--- DATASET EXCERPT ---
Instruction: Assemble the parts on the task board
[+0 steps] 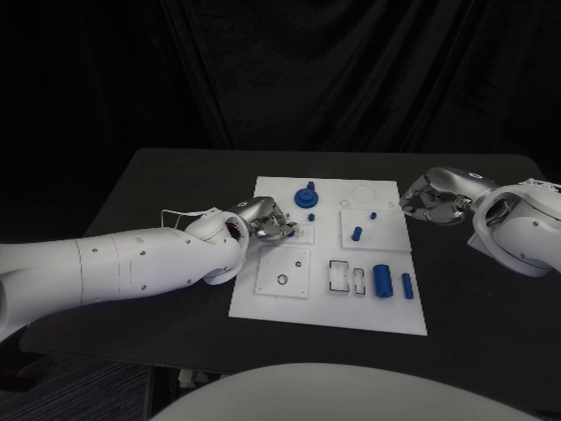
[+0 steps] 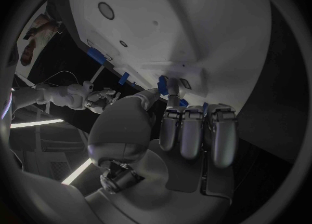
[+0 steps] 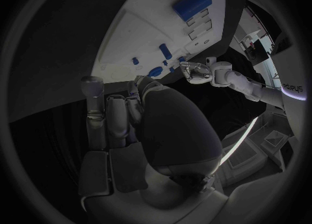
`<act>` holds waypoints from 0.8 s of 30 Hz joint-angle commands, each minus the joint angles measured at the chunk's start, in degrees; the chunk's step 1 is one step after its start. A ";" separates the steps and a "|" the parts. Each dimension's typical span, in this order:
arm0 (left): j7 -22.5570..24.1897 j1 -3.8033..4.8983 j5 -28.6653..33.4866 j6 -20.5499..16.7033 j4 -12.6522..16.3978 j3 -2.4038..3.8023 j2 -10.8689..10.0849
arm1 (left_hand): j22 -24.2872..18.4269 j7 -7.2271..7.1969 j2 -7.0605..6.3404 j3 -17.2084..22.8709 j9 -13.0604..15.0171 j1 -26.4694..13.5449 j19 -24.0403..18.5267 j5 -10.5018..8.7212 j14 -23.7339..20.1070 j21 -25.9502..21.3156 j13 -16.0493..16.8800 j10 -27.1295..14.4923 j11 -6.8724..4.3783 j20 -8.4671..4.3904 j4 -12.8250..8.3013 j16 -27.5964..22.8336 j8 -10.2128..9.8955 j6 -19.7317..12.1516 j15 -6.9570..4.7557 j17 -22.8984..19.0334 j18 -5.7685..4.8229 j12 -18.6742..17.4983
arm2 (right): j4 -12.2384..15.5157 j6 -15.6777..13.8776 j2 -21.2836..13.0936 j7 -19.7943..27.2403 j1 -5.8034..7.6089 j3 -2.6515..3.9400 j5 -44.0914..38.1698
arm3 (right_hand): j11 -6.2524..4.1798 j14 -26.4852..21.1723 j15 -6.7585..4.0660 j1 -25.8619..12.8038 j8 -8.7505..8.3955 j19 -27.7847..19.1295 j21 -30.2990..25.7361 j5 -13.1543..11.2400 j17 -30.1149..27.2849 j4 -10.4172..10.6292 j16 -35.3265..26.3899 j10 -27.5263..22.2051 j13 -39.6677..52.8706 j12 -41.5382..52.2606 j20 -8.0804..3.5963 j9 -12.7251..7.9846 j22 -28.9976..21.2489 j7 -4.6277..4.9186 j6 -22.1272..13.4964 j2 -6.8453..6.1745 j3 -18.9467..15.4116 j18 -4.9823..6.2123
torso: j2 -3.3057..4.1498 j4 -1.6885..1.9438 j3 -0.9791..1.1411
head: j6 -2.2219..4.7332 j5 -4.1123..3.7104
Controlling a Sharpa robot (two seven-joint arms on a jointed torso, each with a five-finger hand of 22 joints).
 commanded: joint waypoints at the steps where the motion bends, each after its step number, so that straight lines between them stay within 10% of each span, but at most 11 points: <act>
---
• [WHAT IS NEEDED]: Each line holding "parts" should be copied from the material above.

• [TASK RESPONSE]:
Instruction: Assemble the parts on the task board
`<act>` holds waypoints from 0.8 s of 30 Hz joint-angle commands, each minus the joint angles measured at the chunk's start, in degrees; the chunk's step 1 is one step after its start. A ";" separates the steps and a "|" the parts. Each dimension's typical span, in this order:

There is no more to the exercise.